I have been ecstatic by work. That's why this blog doesn't get updated as often as I want.

Recently, I have been focusing on the implementation of a state-of-the-art (in both accuracy and perf dimensions) and generic neural net, as a predictor for a general ML software. I have learned a ton while doing it and would like to share some of the best practices when implementing a deep neural net [1].

###
1. Neural Nets Basics

The basics of Neural Nets (NN) is

well written on Wikipedia. There's no point to repeat what Wiki has already covered.

However, there are some subtle points that are worth mentioned.

- Misconception: backprop is not training method for neural network. It is simply a method, the standard method, to compute the gradient using chain rules. I have explained it in slightly more details here.
- Tips: Implementing backprop correctly is key to have a correct neural net implementation. It's easy to have bugs in the implementation when you introduce more complex connection types (e.g. convolutional, pooling, etc.) or other tricks (e.g. dropout). As backprop is one way to compute the gradient, always use another method to assert (when running in debug mode) that your gradient implementation is correct. The standard gradient checking method is to use finite difference to calculate the gradient and compare that with the results obtained from backprop.

###
2. Major techniques to improve prediction accuracy

**
2.1. Convolutional Neural Networks (CNN)**
Few years ago, convolutional network was considered a trick. Nowadays, it has become a

**norm **to obtain good results in areas such as computer vision and speech recognition, where data has some local structure.

You can read more about CNN

here or check out

my slides.

**
2.2. Regularization**
Neural net is notorious for being prone to overfitting, due to its massive number of parameters (a.k.a. large capacity). Here are some effective regularization techniques.

- \(L_1\) and \(L_2\) are the usual suspects for regularization and they still work well. In practice, \(L_1\) is sufficient [2]. They are practically not different in terms of performance but the former gives rise to sparse coding of the weights (see the explanation here). Think of it as both regularizer and feature selector.
- Dropout is a dead simple but very clever use of model ensembling in a large neural net. You can read more about it in Hinton's paper. Implementing dropout is quite simple and we have seen great gains from using it.

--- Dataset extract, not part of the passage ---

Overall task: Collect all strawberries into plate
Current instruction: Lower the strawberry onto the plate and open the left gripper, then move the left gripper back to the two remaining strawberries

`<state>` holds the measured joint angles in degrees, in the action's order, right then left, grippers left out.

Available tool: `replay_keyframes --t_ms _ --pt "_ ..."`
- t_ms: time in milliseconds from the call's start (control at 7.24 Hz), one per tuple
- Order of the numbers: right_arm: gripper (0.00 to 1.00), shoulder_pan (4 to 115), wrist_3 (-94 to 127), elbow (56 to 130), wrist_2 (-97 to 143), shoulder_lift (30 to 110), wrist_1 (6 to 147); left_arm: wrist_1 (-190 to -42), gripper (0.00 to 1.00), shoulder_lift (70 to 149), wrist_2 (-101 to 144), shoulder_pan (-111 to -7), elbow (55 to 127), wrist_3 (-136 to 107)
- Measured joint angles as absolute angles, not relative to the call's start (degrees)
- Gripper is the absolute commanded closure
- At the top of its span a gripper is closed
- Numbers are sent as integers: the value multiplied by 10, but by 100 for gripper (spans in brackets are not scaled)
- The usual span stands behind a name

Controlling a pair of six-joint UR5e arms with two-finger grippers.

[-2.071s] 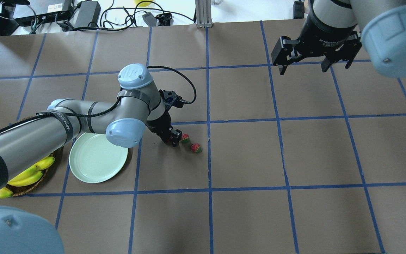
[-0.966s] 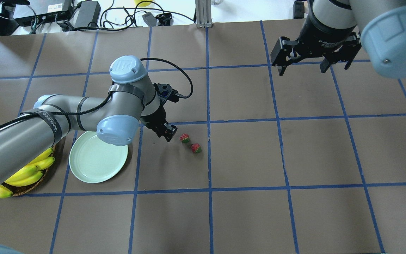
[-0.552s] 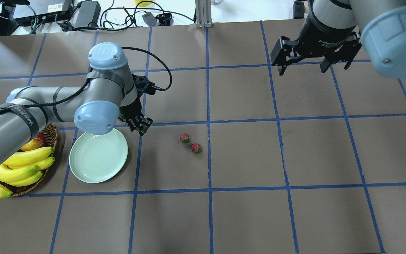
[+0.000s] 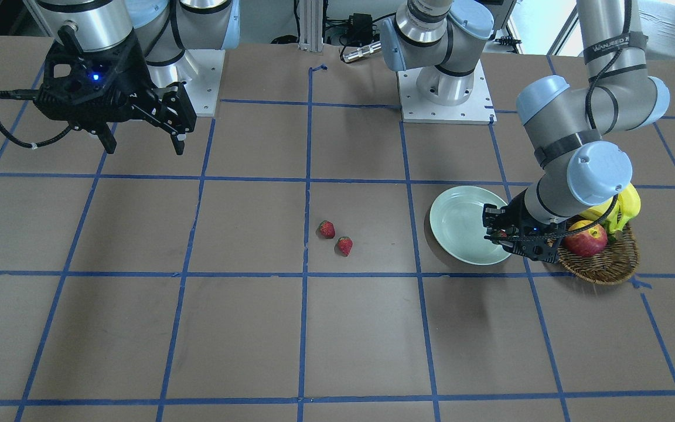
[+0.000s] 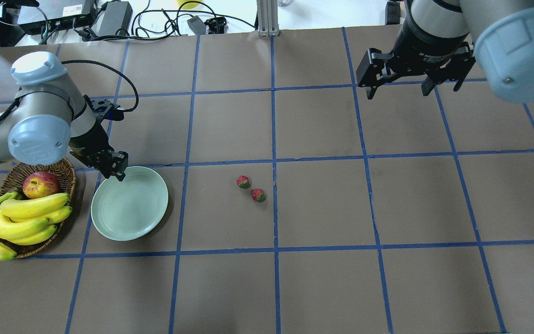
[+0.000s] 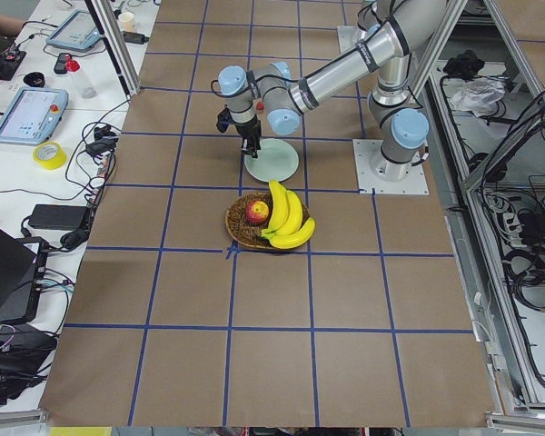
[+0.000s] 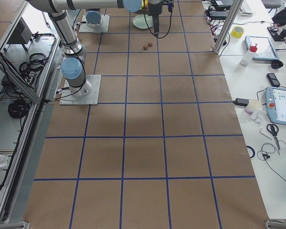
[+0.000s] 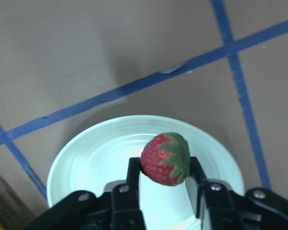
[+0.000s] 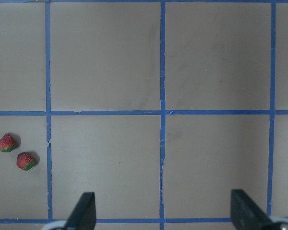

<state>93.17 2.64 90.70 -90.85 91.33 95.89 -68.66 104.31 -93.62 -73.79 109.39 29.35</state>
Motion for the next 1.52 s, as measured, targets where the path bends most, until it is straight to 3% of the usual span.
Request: replay_keyframes --t_ms 138,690,1104,1519 --pt "0 932 26 907 -907 913 959 -695 0 1042 -935 -730 1106 288" --pt "0 931 26 907 -906 914 959 -698 0 1027 -902 -767 1111 224" --pt "0 932 26 908 -905 914 959 -692 0 1026 -875 -890 1075 -47" --pt "0 932 26 908 -905 914 959 -643 0 1054 -797 -940 1073 -322"
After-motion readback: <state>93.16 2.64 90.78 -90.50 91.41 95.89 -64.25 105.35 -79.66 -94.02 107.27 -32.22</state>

It's always good to combine \(L_1\) and dropout in training neural nets.

**2.3. Choice of activation function**
Sigmoid and

Tanh are the two most commonly used activation functions. However, they are not necessarily good choices as activation functions for the hidden units. The reasons are:

- They saturate quickly when the output value is not a narrow region (around 0), i.e. the derivative almost vanishes. This means that the network easily gets stuck or converges slowly when the pre-activated values fall outside of the region.
- There's no reason that the hidden units should be restricted to (0,1) as in the Sigmoid function or (-1,1) as in the Tanh function.

Rectifier is becoming popular as an activation function. However, I find its theory dubious and my experiments have not shown that it is always better. That said, I'm experimenting with new activation functions. (Little trivia: I'm borrowing many ideas from my graduate work in computational wave propagation.)

###
3. Speed things up

This is what I want to talk about more because academic papers tend to focus on accuracy and ignore the efficiency aspects.

**3.1. Use a highly optimized BLAS Library**
The computations at each layer in a neural network can be abstracted as matrix multiplications

- Forward propagation: \(y=W^{T}\times x\)
- Back propagation: \(\nabla x=W\times\nabla y\)
- Weights update: \(W+=\alpha\times x\times y^{T}\)

where

- \(W\) of size \(m\times n\) is the weights matrix,
- \(X\) of length \(m\) represents the source layer's nodes,
- \(Y\) of length \(n\) represents the destination layer's nodes,
- and \(\alpha\) is the learning rate (assuming that we are using stochastic gradient descent).

Note that in order to use this one-matrix-multiplication abstraction, the source layer must contain the bias node [3].

For these matrix operations, it's recommended use a highly-optimized BLAS library such as Intel MKL [4] for running on CPUs or NVIDIA's CuBLAS for running on GPUs.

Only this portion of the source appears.